The World Trade Organization meetings in Doha, Quatar21 confirmed what was clear to many, that TRIPs allows compulsory licensing to provide patented medicines, including FDCs, to low income countries22. Therefore, one short-term way out of the multiple ownership problem exemplified by “Triomune” would be, under TRIPS imprimateur, forcing availability of FDCs when IPR issues become too complex. Compulsory licensing is only obviously useful for that group of “rich” poor countries that have both domestic expertise and domestic pharmaceutical manufacturing capacity (Brazil, India, South Africa). However, there is nothing in the TRIPs agreement to prevent a country without significant local manufacturing capacity from importing the or its ingredients from a country where no patent protection exists on that drug. Until recently, it was not settled if TRIPs will be interpreted to cover the same situation if the drug or ingredient was under a valid patent in the exporting countryi. It has, however, become clear since the August 2003 WTO meeting in Cancun, Mexico that TRIPS compulsory license provisions will be interpreted broadly enough to cover the situation where a country lacking domestic production capacity can import a drug from a producer in a third country. The Cancun agreement does not limit the scope of diseases for compulsory licensing, and it also does not require high standards such as epidemics or emergencies. Routine public health problems can be addressed. New proposed amendments to domestic Canadian law (Section 4) make export of patented medicines a possibility for Canadian generic drug manufacturers.

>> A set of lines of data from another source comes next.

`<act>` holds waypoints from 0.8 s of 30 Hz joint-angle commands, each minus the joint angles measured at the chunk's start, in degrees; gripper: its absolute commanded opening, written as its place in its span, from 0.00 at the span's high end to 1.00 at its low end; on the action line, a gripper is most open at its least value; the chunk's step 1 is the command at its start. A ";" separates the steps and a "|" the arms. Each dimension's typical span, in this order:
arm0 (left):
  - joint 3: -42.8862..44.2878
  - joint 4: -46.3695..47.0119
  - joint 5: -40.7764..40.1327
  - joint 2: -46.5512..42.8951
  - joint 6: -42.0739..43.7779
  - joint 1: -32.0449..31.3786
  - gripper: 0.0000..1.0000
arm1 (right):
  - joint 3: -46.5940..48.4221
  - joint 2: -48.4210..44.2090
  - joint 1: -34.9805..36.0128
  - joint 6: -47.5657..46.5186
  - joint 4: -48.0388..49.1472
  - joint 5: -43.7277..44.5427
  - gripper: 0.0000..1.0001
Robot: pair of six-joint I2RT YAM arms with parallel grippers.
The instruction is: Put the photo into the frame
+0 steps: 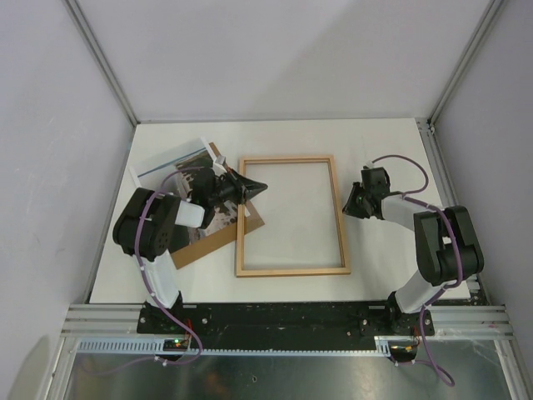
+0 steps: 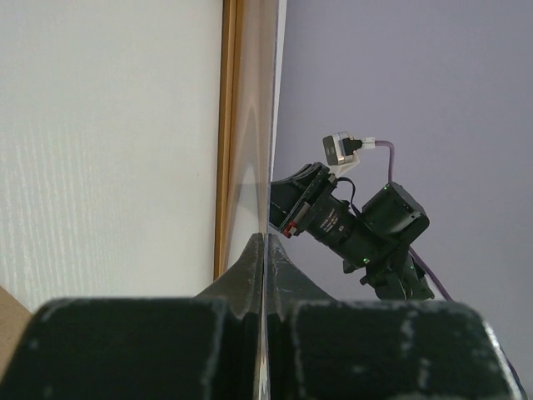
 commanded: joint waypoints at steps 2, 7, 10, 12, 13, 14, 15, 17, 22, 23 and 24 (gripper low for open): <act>-0.36 2.36 0.84 -1.15 -0.18 -0.23 1.00 | 0.90 -2.88 0.51 -0.57 -2.09 3.52 0.75; -0.44 2.36 0.72 -1.01 0.06 -0.15 1.00 | 0.47 -4.61 0.51 -0.44 -2.05 4.07 0.71; -0.29 2.36 0.72 -0.85 0.06 -0.16 1.00 | 0.03 -5.51 0.51 -0.32 -1.70 4.23 0.69; -0.20 2.36 0.70 -0.71 0.03 -0.15 1.00 | -0.27 -6.18 0.51 -0.28 -1.31 4.08 0.67; -0.17 2.36 0.74 -0.63 0.01 -0.14 1.00 | -0.34 -6.44 0.55 -0.31 -1.16 3.92 0.66; -0.15 2.36 0.76 -0.59 0.05 -0.14 1.00 | -0.38 -6.57 0.62 -0.42 -1.00 3.62 0.66; -0.10 2.36 0.73 -0.52 0.06 -0.19 1.00 | -0.45 -6.46 0.69 -0.47 -0.87 3.34 0.65; -0.06 2.36 0.70 -0.41 0.08 -0.17 1.00 | -0.43 -6.09 0.88 -0.65 -0.78 2.73 0.65; -0.10 2.35 0.76 -0.29 0.03 -0.14 1.00 | -0.42 -4.73 1.40 -0.91 -0.26 1.67 0.65; -0.07 2.36 0.77 -0.28 0.01 -0.19 1.00 | -0.42 -4.57 1.48 -0.98 -0.11 1.40 0.65; -0.06 2.36 0.82 -0.28 0.05 -0.16 1.00 | -0.42 -4.27 1.56 -1.06 -0.03 1.22 0.64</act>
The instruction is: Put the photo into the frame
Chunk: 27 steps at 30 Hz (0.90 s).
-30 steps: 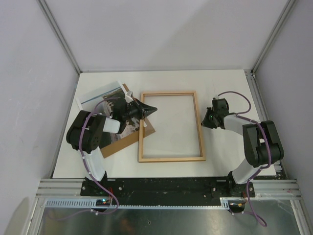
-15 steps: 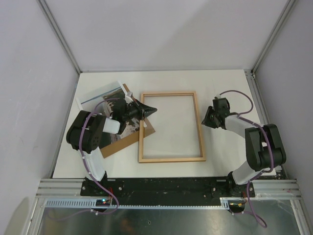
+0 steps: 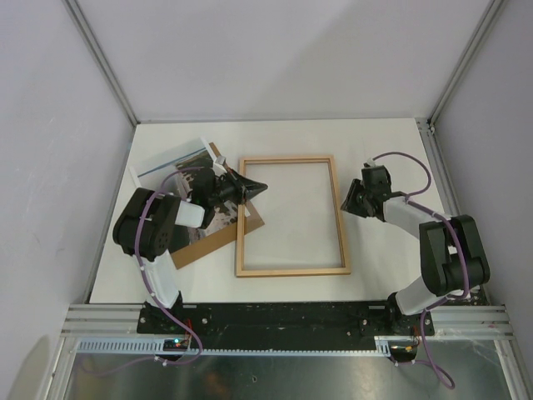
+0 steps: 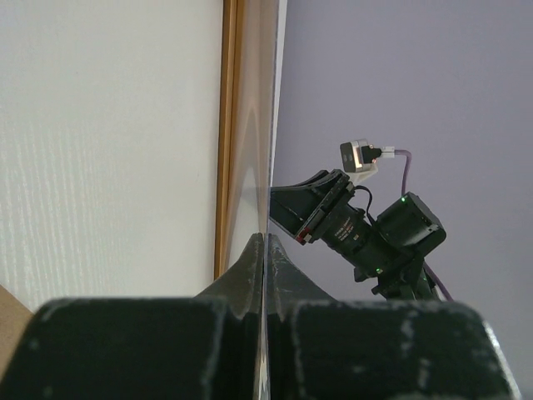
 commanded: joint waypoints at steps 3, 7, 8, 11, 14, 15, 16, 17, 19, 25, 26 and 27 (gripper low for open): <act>-0.03 2.36 0.82 -0.18 0.02 -0.13 1.00 | -0.18 1.08 0.72 -1.28 2.25 -1.04 0.63; -0.06 2.36 0.91 0.01 -0.08 -0.14 1.00 | 0.01 2.13 0.79 -1.30 2.12 -1.18 0.63; -0.11 2.36 0.97 0.00 -0.04 -0.13 1.00 | 0.05 2.37 0.76 -1.30 2.11 -1.18 0.63; -0.29 2.36 1.15 -0.02 -0.02 -0.12 1.00 | 0.10 2.89 0.81 -1.30 2.08 -1.17 0.65; -0.61 2.34 1.36 -0.04 0.09 -0.12 1.00 | 0.28 3.25 0.82 -1.32 1.98 -1.17 0.68; -0.69 2.35 1.45 -0.03 0.13 -0.12 1.00 | 0.31 3.33 0.82 -1.31 1.95 -1.17 0.70; -0.82 2.36 1.50 -0.02 0.11 -0.12 1.00 | 0.33 3.32 0.82 -1.30 1.94 -1.17 0.71; -0.93 2.36 1.57 -0.02 0.14 -0.12 1.00 | 0.34 3.36 0.82 -1.30 1.89 -1.13 0.72; -1.17 2.36 1.71 -0.13 0.21 -0.14 1.00 | 0.34 3.44 0.86 -1.30 1.81 -1.05 0.73; -1.72 2.36 2.12 -0.56 0.40 -0.05 1.00 | 0.36 3.75 0.84 -1.30 1.75 -0.83 0.75; -1.78 2.32 2.23 -0.60 0.42 -0.04 1.00 | 0.44 3.79 0.79 -1.30 1.71 -0.83 0.76; -1.81 2.30 2.28 -0.62 0.43 -0.04 1.00 | 0.48 3.82 0.80 -1.30 1.64 -0.78 0.76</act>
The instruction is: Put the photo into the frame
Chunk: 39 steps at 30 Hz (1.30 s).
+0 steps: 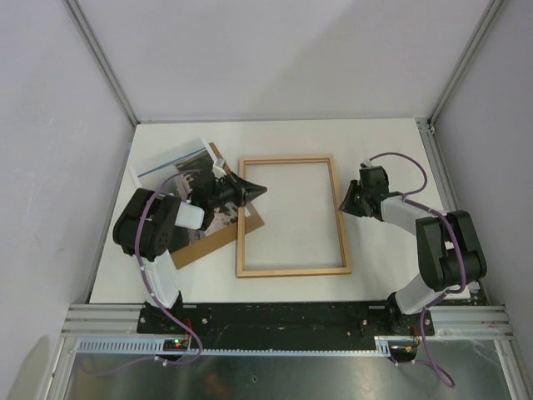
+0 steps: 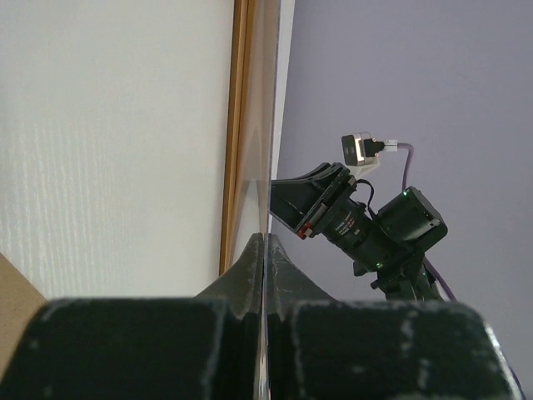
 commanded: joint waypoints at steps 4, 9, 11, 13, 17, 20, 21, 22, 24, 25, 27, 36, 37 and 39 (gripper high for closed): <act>-0.82 2.15 2.36 -0.80 0.48 -0.10 1.00 | 0.52 1.66 0.34 -0.98 -0.90 1.36 0.76; -1.30 2.09 2.25 -1.04 0.61 -0.08 1.00 | 0.65 1.87 0.34 -0.99 -0.88 1.37 0.77; -1.50 2.06 2.24 -1.15 0.72 -0.06 1.00 | 0.66 1.91 0.38 -0.99 -0.91 1.37 0.77; -1.75 2.06 2.26 -1.22 0.75 -0.05 1.00 | 0.69 1.97 0.33 -0.99 -1.03 1.43 0.77; -2.05 2.08 2.29 -1.25 0.92 -0.06 1.00 | 0.70 2.03 0.34 -0.99 -1.01 1.45 0.77; -2.28 2.06 2.24 -1.39 1.00 -0.05 1.00 | 0.70 2.11 0.39 -1.01 -1.04 1.45 0.77; -2.42 2.06 2.22 -1.46 1.01 -0.05 1.00 | 0.74 2.14 0.41 -1.00 -1.02 1.45 0.77; -2.54 2.06 2.22 -1.54 1.06 -0.05 1.00 | 0.76 2.15 0.42 -1.00 -1.02 1.45 0.77; -2.80 2.06 2.19 -1.78 1.21 -0.05 1.00 | 0.78 2.27 0.43 -0.99 -1.01 1.41 0.77; -2.86 2.06 2.20 -1.83 1.25 -0.05 1.00 | 0.83 2.30 0.43 -0.99 -1.10 1.39 0.77; -2.94 2.06 2.23 -1.78 1.30 -0.05 1.00 | 0.90 2.33 0.43 -1.06 -1.14 1.37 0.77; -3.26 2.12 2.22 -2.07 1.43 0.02 1.00 | 1.09 2.66 0.55 -1.08 -1.24 1.43 0.77; -3.31 2.09 2.22 -2.07 1.45 0.03 1.00 | 1.07 2.67 0.58 -1.08 -1.25 1.44 0.77; -3.45 2.06 2.01 -2.08 1.51 0.03 1.00 | 1.08 2.69 0.60 -1.08 -1.27 1.45 0.77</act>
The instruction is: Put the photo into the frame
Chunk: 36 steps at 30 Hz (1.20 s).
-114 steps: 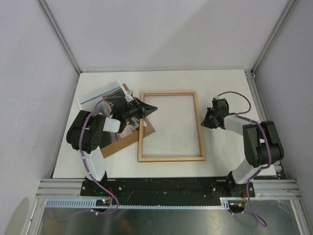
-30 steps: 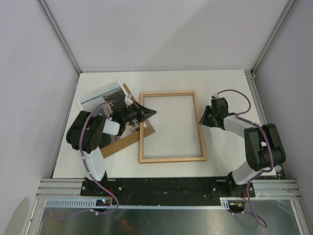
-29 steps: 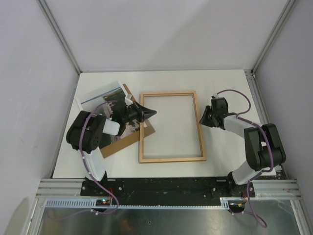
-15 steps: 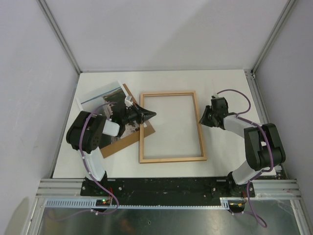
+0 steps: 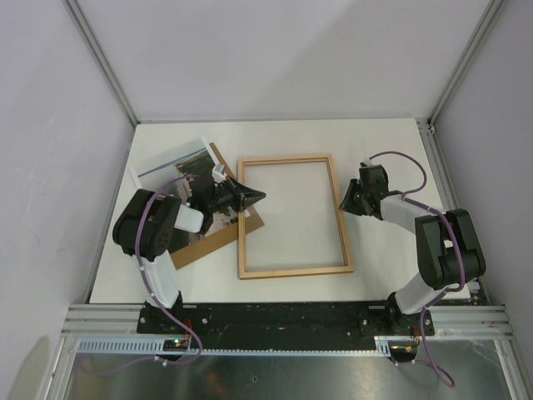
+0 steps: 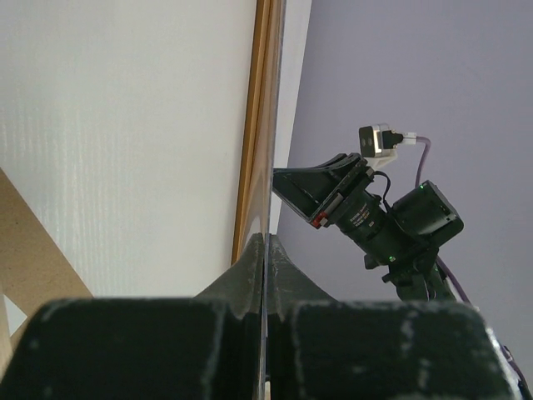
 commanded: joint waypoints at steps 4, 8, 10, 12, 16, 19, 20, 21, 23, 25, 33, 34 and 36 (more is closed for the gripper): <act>-1.24 2.06 1.35 -2.34 1.20 -0.12 1.00 | 0.41 2.05 0.57 -1.08 -1.52 1.43 0.77; -2.03 2.06 0.76 -2.95 1.44 -0.17 1.00 | 0.39 2.00 0.65 -1.08 -1.64 1.42 0.77; -2.42 2.07 0.44 -3.31 1.71 -0.20 1.00 | 0.41 2.02 0.57 -1.08 -1.63 1.46 0.77; -2.82 2.06 0.11 -3.64 1.88 -0.20 1.00 | 0.41 2.05 0.66 -1.08 -1.59 1.49 0.77; -3.13 1.99 -0.02 -3.93 2.21 -0.25 1.00 | 0.41 2.05 0.65 -1.08 -1.60 1.42 0.77; -3.26 2.00 0.06 -3.83 2.22 -0.40 1.00 | 0.36 2.06 0.74 -1.08 -1.69 1.41 0.77; -3.27 2.04 0.05 -3.80 2.23 -0.48 1.00 | 0.39 2.01 0.72 -1.08 -1.73 1.41 0.77; -3.28 2.06 0.08 -3.57 2.23 -0.52 1.00 | 0.40 2.03 0.70 -1.08 -1.75 1.41 0.77; -3.17 2.07 0.18 -3.28 2.19 -0.55 1.00 | 0.41 2.05 0.76 -1.08 -1.73 1.41 0.77; -2.95 2.08 0.31 -3.04 2.09 -0.69 1.00 | 0.37 2.01 0.71 -1.08 -1.76 1.41 0.77; -1.24 2.08 1.22 -1.84 2.18 -0.91 1.00 | 0.38 2.06 0.77 -1.17 -1.58 1.21 0.77; -0.90 2.08 1.37 -1.66 2.21 -0.91 1.00 | 0.35 2.06 0.78 -1.21 -1.55 1.14 0.77; -0.36 2.08 1.66 -1.05 2.01 -0.91 1.00 | 0.38 2.08 0.78 -1.24 -1.52 0.97 0.77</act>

i This was true notwithstanding the 14 November 2001 Doha Declaration on TRIPS and Public Health, which said: We agree that the TRIPS Agreement does not and should not prevent members from taking measures to protect public health. Accordingly, while reiterating our commitment to the TRIPS Agreement, we affirm that the Agreement can and should be interpreted and implemented in a manner supportive of WTO members right to protect public health and, in particular, to promote access to medicines for all. The Doha Declaration also said: Each member has the right to grant compulsory licences and the freedom to determine the grounds upon which such licences are granted.
Those middle and lower income countries capable of producing FDCs (Brazil, India, Eastern Europe, probably Thailand, South Africa, Egypt, Jordan and a few others) are required by TRIPS to ensure full product patent protection by 2005. Thus, countries like India must provide patent protection for FDC components and can no longer “design around” method patents. Thus is likely to fundamentally change the nature of the pharmaceutical industries in those countries that have previously relied on weak domestic patent protection to make cheap copies of important drugs that are patented elsewhere. Now, these medicines will have to be patented in-country. There are, at least, three consequences of the post-2005 IP world for FDC manufacture, use and sale:
a) Voluntary licensing and the threat of, if not actual use of, compulsory licensing will become more important;
b) Prices of patented FDCs in these “post-2005” countries are likely to remain high or increase, as pharmaceutical companies continue to try and recover their sunk costs of R&D;
c) Combinations of off-patent drugs or combinations containing at least one off-patent drug will become of interest;
d) More creative ways to incentivize development of new FDCs and provide R&D funding (open sourcing, R&D consortia and so on) without exacerbating IP and market failures will be needed.